Prologue :
Sang bleu, sang de bourbe, sois maudite, toi et tous ceux que tu aimes !
Anne se réveilla en sursaut. Elle avait sept ans. Elle ne comprenait pas.
Les mots avaient pris une forme étrange dans son esprit.
Le monde avait pris une forme étrange autour d’elle. Et pour cause.
Tout flottait. Elle ne sentait plus sa couche sous son dos. Elle n’avait plus mal à la jambe contrefaite qui la faisait boiter. Plus rien ne semblait l’attacher au monde. Elle osa esquisser un regard vers le bas…
Elle flottait, un mètre au-dessus de son lit. Sans explication logique.
Alors qu’elle s’apprêtait à pousser un cri, elle retomba dans les couvertures. Le choc lui coupa le souffle et l’empêcha de réveiller sa nourrice et ses filles de compagnie. C’était sans doute pour le mieux.
On lui avait déjà suffisamment fait comprendre qu’elle aurait mieux fait de naître mâle. Elle n’allait pas non plus ajouter à tout cela des histoires de malédiction.
Le cheval d’Anne se cabra violemment. Il avait toujours été rétif, mais la petite duchesse l’aimait beaucoup, et sa jambe ne l’empêchait pas de le monter.
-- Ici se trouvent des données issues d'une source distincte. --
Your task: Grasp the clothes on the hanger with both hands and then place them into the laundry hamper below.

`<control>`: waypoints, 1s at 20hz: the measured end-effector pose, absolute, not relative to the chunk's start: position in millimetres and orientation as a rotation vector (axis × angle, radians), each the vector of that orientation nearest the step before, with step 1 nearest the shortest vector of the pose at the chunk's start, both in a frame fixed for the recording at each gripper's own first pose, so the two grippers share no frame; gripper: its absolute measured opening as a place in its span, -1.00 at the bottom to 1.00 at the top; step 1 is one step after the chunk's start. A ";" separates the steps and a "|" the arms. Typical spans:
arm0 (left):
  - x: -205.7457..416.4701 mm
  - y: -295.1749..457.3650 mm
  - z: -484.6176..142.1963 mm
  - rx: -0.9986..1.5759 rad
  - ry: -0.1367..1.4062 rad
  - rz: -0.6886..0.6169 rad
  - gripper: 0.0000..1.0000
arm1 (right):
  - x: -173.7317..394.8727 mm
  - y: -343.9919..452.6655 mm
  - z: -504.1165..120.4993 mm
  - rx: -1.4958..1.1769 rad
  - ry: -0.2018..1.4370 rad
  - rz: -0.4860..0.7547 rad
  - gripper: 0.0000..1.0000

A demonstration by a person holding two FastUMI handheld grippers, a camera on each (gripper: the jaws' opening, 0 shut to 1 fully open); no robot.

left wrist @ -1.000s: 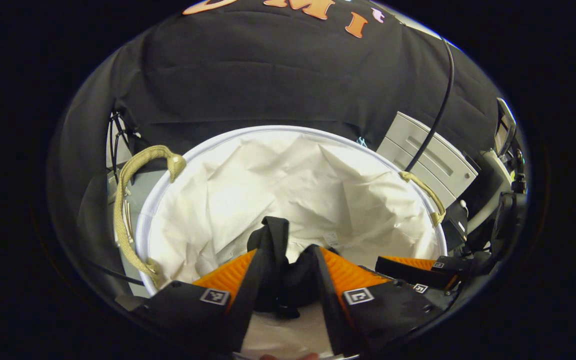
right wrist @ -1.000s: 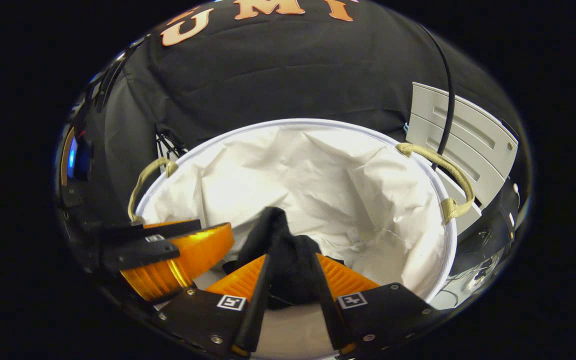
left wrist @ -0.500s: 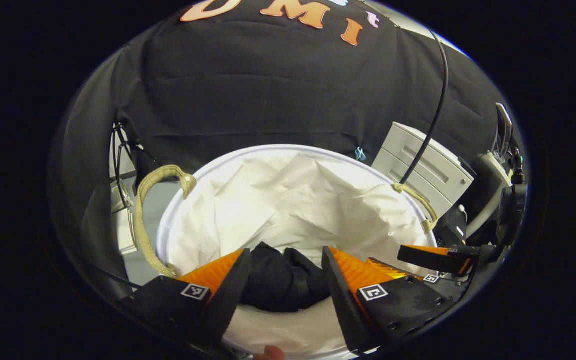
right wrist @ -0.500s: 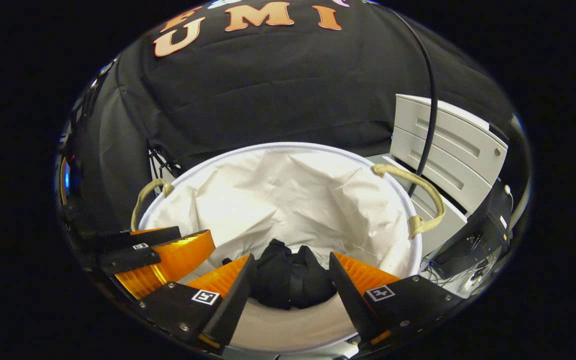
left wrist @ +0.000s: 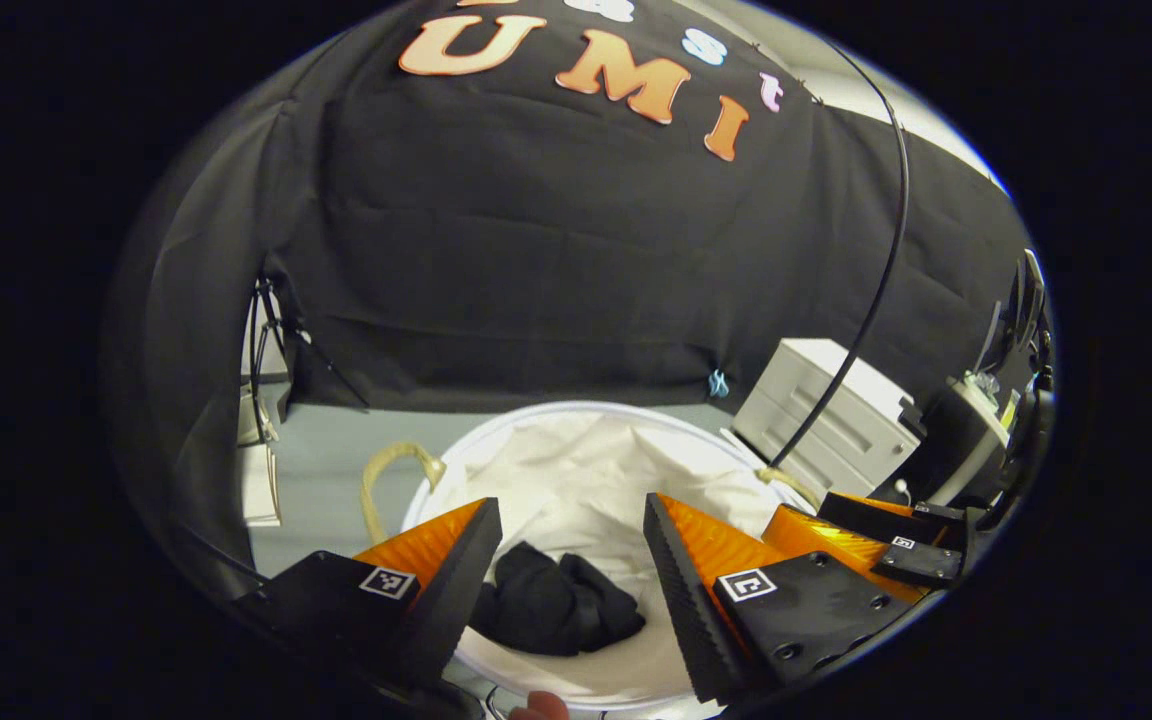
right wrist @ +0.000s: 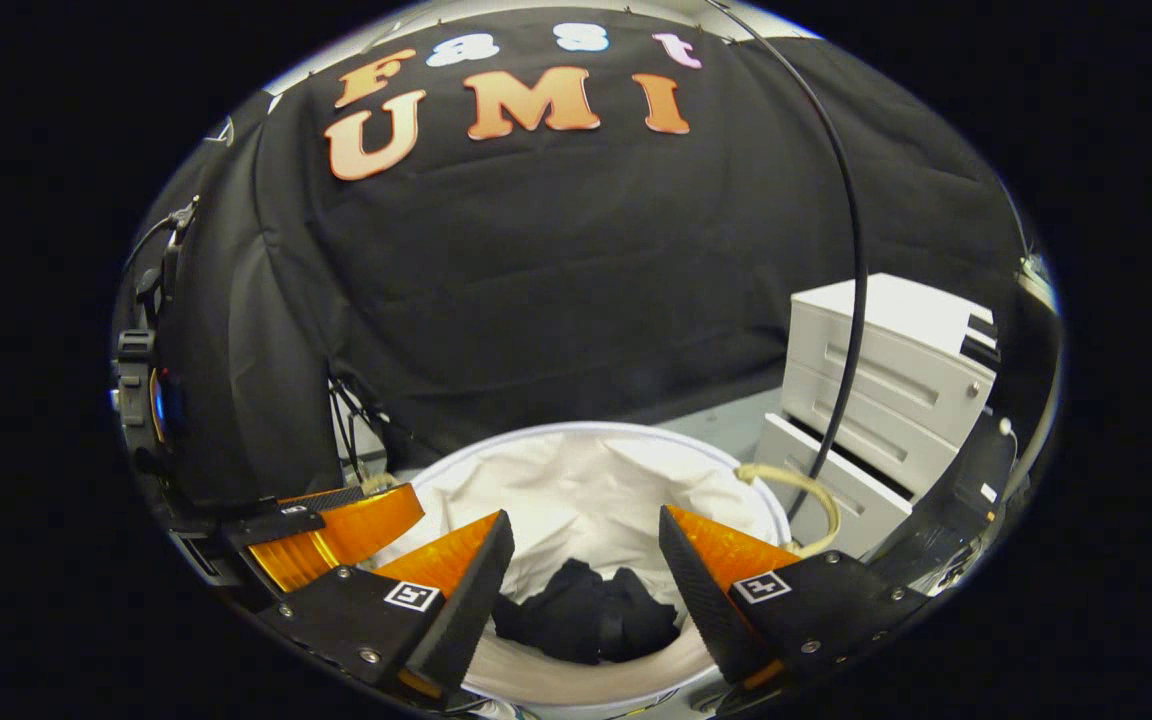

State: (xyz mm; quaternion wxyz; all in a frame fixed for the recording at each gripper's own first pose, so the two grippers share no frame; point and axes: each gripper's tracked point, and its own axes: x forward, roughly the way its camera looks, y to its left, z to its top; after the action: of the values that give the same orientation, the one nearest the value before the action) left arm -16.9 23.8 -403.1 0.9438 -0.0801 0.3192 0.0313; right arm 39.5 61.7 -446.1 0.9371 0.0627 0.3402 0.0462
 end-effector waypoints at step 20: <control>9.9 14.1 -85.7 -0.042 0.195 0.059 0.89 | 74.7 69.6 -104.3 0.044 0.203 0.137 0.82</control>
State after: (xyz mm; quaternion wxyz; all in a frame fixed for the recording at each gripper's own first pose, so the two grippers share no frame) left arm 9.9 14.1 -85.7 0.9946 -0.0208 0.0972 0.0297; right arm 74.7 69.6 -104.3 0.9923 0.0221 0.1012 0.0683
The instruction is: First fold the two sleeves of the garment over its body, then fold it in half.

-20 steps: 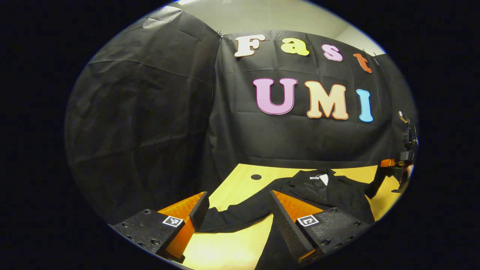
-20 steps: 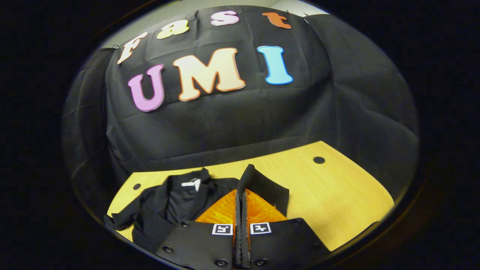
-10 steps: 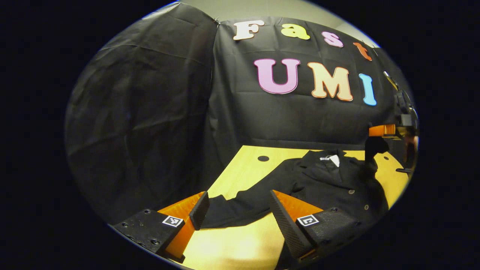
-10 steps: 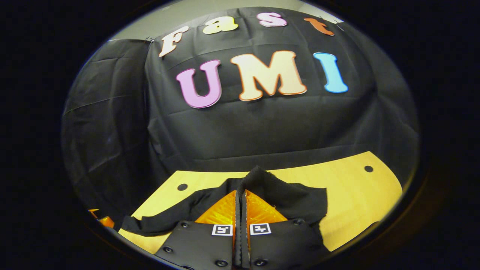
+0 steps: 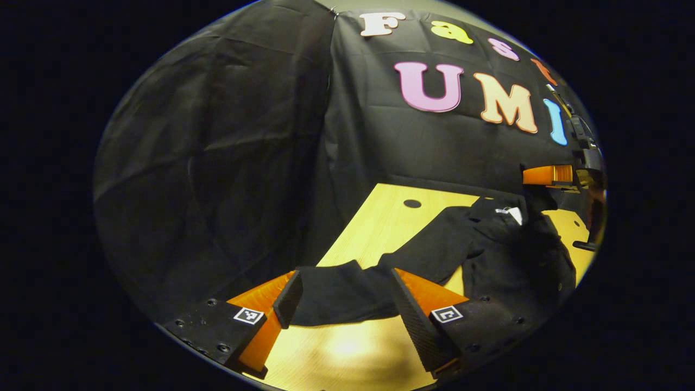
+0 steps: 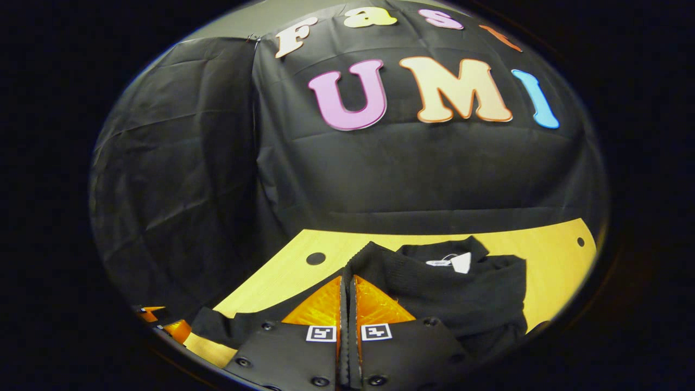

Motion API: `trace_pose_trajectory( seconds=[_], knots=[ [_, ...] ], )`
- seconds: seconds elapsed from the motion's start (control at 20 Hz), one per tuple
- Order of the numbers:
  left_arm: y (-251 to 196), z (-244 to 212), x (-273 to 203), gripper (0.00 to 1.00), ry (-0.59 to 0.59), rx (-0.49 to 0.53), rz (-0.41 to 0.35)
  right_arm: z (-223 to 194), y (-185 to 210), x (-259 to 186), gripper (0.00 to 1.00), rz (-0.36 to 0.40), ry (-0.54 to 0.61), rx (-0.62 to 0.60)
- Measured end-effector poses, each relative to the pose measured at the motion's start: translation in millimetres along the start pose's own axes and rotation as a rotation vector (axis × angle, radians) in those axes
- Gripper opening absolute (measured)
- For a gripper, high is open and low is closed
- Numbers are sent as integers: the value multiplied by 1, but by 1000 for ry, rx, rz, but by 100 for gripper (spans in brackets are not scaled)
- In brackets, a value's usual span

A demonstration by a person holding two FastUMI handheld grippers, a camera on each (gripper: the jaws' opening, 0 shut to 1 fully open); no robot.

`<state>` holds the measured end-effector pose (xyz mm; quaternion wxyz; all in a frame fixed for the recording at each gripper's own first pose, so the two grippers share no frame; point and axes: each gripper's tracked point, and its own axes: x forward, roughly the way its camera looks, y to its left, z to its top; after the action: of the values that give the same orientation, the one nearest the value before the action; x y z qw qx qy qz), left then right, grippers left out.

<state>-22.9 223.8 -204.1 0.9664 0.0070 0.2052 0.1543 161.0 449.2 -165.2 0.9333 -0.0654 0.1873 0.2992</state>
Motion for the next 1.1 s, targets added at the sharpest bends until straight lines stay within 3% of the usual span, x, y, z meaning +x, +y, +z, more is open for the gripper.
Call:
trace_pose_trajectory(
  seconds=[0.3,0.6,0.7,0.75,0.8,1.0,1.1],
  knots=[
    [15,-23,22,96,51,-9,34,-51,27,46,2,36,113,-23],
    [10,-40,24,96,102,-12,17,-85,33,84,2,28,176,-4],
    [4,-45,29,96,116,-11,14,-93,37,87,4,49,203,21],
    [1,-48,33,96,120,-14,12,-95,36,88,10,55,206,14],
    [0,-50,32,96,123,-19,10,-95,35,85,5,61,209,3],
    [0,-58,31,96,146,-37,14,-91,40,78,72,63,189,-64],
    [-1,-64,34,96,158,-47,14,-87,42,73,95,62,173,-86]
  ],
)
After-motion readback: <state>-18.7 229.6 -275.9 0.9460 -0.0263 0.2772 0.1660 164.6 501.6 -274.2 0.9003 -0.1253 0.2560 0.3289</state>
Cependant, sortir un jour de tempête était sans doute présomptueux… Elle n’était pas seule, sa nourrice et un conseiller de son père, ainsi que leur suite, avaient tenu à venir. On ne laisse pas une jeune fille de haute noblesse chevaucher seule, surtout lorsqu’elle n’a pas neuf ans.
Le cheval se cabrait, et Anne ne savait que faire. Elle tenta de tenir en selle, priant Dieu… Et finit par se sentir glisser.
Mais en lieu et place du vol plané auquel elle s’attendait, elle ne connut qu’une course douce et fluide. Lente.
Beaucoup trop lente vu l’énervement du cheval et l’amplitude de la ruade.
Anne eut même le temps de jeter un regard autour d’elle, avant de se poser délicatement sur le sol meuble de la lande.
Invraisemblable.
C’était invraisemblable.
C’est d’ailleurs ce que crièrent leurs gens et le conseiller de son père.
Sa nourrice, elle, s’approcha pour l’aider à se relever.
Seule Anne remarqua qu’elle agitait un étrange morceau de bois allongé dans son dos.
Seule Anne remarqua, aussi, que tous les autres eurent un instant l’air perdu.
Personne ne lui reparla jamais de sa chute extraordinaire.
***
Anne ne savait pas si elle voulait rire, crier ou pleurer.
Dans le doute, elle ne fit rien de tout cela, se contentant d’arpenter sa chambre, un peu perdue, un peu ébahie.
Une sorcière. Elle était une sorcière. C’était sa nourrice qui le lui avait dit.
Évidemment, d’abord, elle avait été saisie d’inquiétude, mais sa nourrice avait su trouver les mots, comme toujours. Elle avait cette voix douce et sucrée, cette apparence si insignifiante, ses jolis cheveux gris qui dépassaient de son fichu, elle était si paisible… On ne pouvait que la croire. Anne lui avait toujours fait confiance, à elle plus qu’à quiconque.
La vieille nourrice avait donc rassuré ses craintes : non, les sorcières n’avaient rien à voir avec le Malin, non, Anne n’était pas la seule, oui, elle pourrait pratique la magie. Non, ce n’était ni étrange, ni une malédiction.
Anne était une sorcière.
Comment était-ce possible ?
Elle fit un petit saut qui la fit grimacer car elle était retombée sur sa mauvaise jambe. Son père savait. Il savait depuis toujours. Cela ne changeait rien. Après tout, il ne l’aimait pas vraiment. Il souhaitait juste la marier.
Peu lui importait, à Anne. Maris, pères, alliances.
Elle était une sorcière, et elle métamorphoserait la Terre pour lui forger le visage qui lui plairait.